Le cas de « Hassiba » (nom d’emprunt), paralysée du bras et de la jambe gauches, illustre parfaitement cette situation. Sa paralysie est consécutive à une lésion cérébrale causée par son mari qui lui a lancé une chaise à la tête. Toutefois, les tribunaux ont condamné ce dernier à deux mois de prison à peine et à une amende de 8.000 dinars (73 dollars). La lésion de Hassiba a été traitée comme une infraction mineure, la justice s’appuyant sur le rapport du médecin légiste, selon lequel l’attaque n’a occasionné que 13 jours d’incapacité — en dépit, affirme-t-elle, d’examens médicaux effectués plus tôt ce jour-là, qui ont révélé que certains nerfs crâniens avaient été touchés, provoquant la paralysie de ses deux membres. En vertu du Code pénal, les peines les plus sévères entrent en vigueur à partir du quinzième jour d’incapacité, acté par un médecin légiste, et les blessures à l’origine d’un handicap permanent peuvent être sanctionnées de peines d’emprisonnement allant jusqu’à 10 ans — une durée portée à 20 ans en vertu de la loi n° 15-19.
La loi algérienne porte sur la criminalisation.
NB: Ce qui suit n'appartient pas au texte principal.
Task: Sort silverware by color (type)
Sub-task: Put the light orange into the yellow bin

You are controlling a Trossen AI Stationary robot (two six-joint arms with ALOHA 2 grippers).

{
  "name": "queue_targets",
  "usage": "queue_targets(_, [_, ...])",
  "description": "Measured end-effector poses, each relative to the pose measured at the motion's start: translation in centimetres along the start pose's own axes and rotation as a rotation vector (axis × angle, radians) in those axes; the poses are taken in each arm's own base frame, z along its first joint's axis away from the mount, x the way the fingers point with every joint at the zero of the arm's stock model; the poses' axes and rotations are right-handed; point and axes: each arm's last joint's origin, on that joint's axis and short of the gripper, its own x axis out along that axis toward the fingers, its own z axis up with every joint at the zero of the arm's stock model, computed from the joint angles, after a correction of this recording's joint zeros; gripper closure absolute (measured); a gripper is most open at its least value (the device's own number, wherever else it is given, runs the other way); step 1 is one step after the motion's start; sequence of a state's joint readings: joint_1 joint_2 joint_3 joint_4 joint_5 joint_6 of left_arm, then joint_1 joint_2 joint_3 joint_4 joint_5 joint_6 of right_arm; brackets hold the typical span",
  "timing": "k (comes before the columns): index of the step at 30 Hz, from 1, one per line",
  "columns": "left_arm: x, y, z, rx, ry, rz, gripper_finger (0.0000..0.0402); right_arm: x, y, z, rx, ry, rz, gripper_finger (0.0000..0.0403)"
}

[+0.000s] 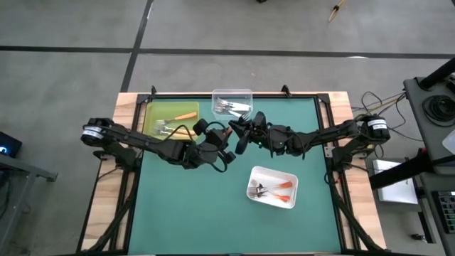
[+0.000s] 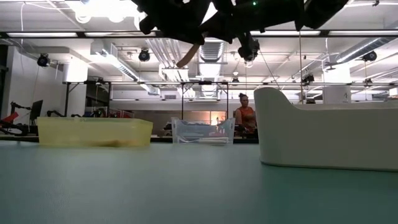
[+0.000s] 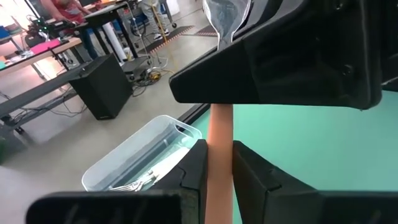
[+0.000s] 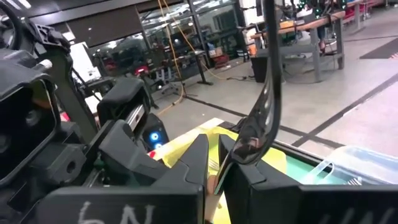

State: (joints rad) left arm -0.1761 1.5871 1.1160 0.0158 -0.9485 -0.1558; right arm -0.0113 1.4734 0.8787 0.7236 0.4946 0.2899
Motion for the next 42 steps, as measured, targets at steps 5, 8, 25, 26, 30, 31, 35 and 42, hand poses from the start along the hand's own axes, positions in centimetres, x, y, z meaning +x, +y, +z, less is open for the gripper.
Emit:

Mais d’autres réformes devraient s’inspirer du projet de loi actuellement à l’étude par le Parlement tunisien, qui comprend des éléments clés en matière de prévention, de protection et de poursuites judiciaires dans la lutte contre la violence conjugale.
Les ordonnances de protection (également appelées injonctions restrictives temporaires), par exemple, se sont avérées être, partout dans le monde, un moyen utile de prévenir de nouvelles violences. De telles ordonnances peuvent contraindre l’auteur présumé à quitter le foyer familial, à rester à distance de la victime et de ses enfants, à restituer ses armes et à s’abstenir de commettre des violences, de se livrer à des menaces, d’endommager des biens ou d’entrer en contact avec la victime. L’Algérie ne propose pas de telles protections, exposant les femmes à des risques de violence et à des menaces de représailles si elles demandent de l’aide.
Le projet de loi tunisien prévoit à la fois une protection immédiate en retirant l’agresseur présumé du foyer et des ordonnances de protection de plus long terme qui ne dépendent pas d’une procédure pénale ou d’une procédure de divorce.
La loi algérienne n°15-19 passe également sous silence les foyers et l’assistance à prêter aux victimes de violences conjugales. L’Algérie, un pays de 41 millions d’habitants, ne dispose que de trois foyers publics pour les femmes victimes de violences. Le gouvernement laisse plutôt aux organisations non gouvernementales le soin d’administrer les foyers, qui sont rares, sous-financés et concentrés dans les zones urbaines.
L’Algérie pourrait bientôt être éclipsée par ses voisins dans la prévention adéquate de la violence conjugale, la protection des victimes et les poursuites de leurs agresseurs en justice. Le gouvernement devrait prendre la défense des femmes et lutter contre la violence conjugale, notamment en veillant à ce que la police et les procureurs soient formés et motivés à enquêter et à poursuivre.
L’État algérien devrait également aider à mettre les victimes en sûreté, y compris dans les situations d’urgence, en introduisant une loi portant sur la création d’ordonnances de protection et en finançant des foyers de femmes victimes de violence conjugale. Prendre de telles mesures, assorties des campagnes de sensibilisation de l’opinion publique mettant l’accent sur la tolérance zéro de la violence conjugale, est une étape déterminante pour changer les comportements mis en évidence dans l’émission télévisée. Battre une femme ne devrait jamais être considéré comme « normal ».